- [What to produce]
Without the pictures, write the listing below out again, line for line.
┄┄┄┄┄┄┄┄┄┄
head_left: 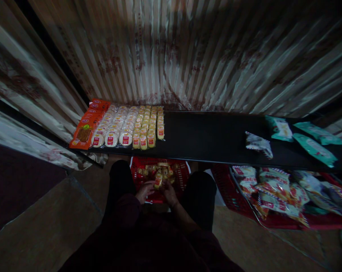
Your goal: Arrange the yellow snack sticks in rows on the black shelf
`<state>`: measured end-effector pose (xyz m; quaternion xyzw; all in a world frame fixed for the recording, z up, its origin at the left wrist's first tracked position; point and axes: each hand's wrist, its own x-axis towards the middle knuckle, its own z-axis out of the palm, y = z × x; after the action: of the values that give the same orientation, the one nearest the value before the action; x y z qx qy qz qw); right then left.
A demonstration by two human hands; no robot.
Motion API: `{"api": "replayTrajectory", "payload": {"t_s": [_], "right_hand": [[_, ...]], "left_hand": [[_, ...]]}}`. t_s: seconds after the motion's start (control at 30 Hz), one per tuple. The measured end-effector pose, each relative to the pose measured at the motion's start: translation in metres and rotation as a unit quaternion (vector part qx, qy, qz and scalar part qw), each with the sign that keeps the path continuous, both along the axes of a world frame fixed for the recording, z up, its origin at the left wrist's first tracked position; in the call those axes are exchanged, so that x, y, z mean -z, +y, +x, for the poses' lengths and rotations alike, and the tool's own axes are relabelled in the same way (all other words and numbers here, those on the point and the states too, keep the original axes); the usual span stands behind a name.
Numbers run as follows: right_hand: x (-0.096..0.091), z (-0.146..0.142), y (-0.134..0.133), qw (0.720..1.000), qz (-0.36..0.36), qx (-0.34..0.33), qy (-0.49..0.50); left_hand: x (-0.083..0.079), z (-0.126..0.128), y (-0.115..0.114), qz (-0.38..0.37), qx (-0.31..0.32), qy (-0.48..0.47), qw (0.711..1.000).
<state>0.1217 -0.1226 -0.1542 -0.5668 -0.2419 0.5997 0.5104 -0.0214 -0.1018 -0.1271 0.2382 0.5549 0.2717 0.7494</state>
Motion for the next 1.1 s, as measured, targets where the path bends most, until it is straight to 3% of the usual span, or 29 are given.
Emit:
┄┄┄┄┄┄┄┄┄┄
- [Written solution]
head_left: 
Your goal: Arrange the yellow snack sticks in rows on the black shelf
`<state>`: measured end-effector pose (xyz m; quaternion xyzw; all in a world frame fixed for the recording, z up, its origin at the left wrist's first tracked position; point and axes: each hand's wrist, its own x-axis towards the middle knuckle, its own z-axis out of the palm, y = z × x; after the action: of the values that give the same orientation, the one nearest the value before the action; x y z qx qy qz qw); right then left.
A demonstration by two human hands; no robot.
Motion API: `{"api": "replayTrajectory", "payload": {"t_s": [_], "right_hand": [[_, ...]], "left_hand": [[_, ...]]}}`. t_s: seconds after the motion's start (control at 30 Hz), one per tuple. The measured end-effector pose, each relative to the pose measured at the motion's start: translation in metres and rotation as a unit quaternion (vector part qx, qy, qz and scalar part qw), each with the sign that keeps the path continuous, both along the axes of a world frame fixed for the recording, z up, its origin at the left wrist's first tracked position; in the call those axes are exchanged, so that x, y, z mean -z, +y, +x, for the poses' lengths and rotations alike, and the tool's own axes are relabelled in the same way (all other words and numbers here, those on the point and the states too, keep the original axes); the usual span stands behind a name.
Numbers run as follows: right_hand: x (-0.096..0.091), z (-0.146..0.142), y (-0.134..0.133), qw (0.720..1.000), qz (-0.36..0.36), qx (-0.34..0.33), qy (-0.49..0.50); left_hand: x (-0.083..0.079), z (-0.126..0.128), y (-0.115..0.114), qz (-0.38..0.37), qx (-0.31..0.32), qy (-0.48..0.47), qw (0.711..1.000).
<state>0.1217 -0.1226 -0.1542 -0.5668 -0.2419 0.5997 0.5104 -0.0214 -0.1018 -0.1271 0.2382 0.5549 0.2717 0.7494</state>
Motion for the next 1.1 s, as measured, targets where the path bends most, until it is straight to 3% of the usual span, or 29 are given.
Emit:

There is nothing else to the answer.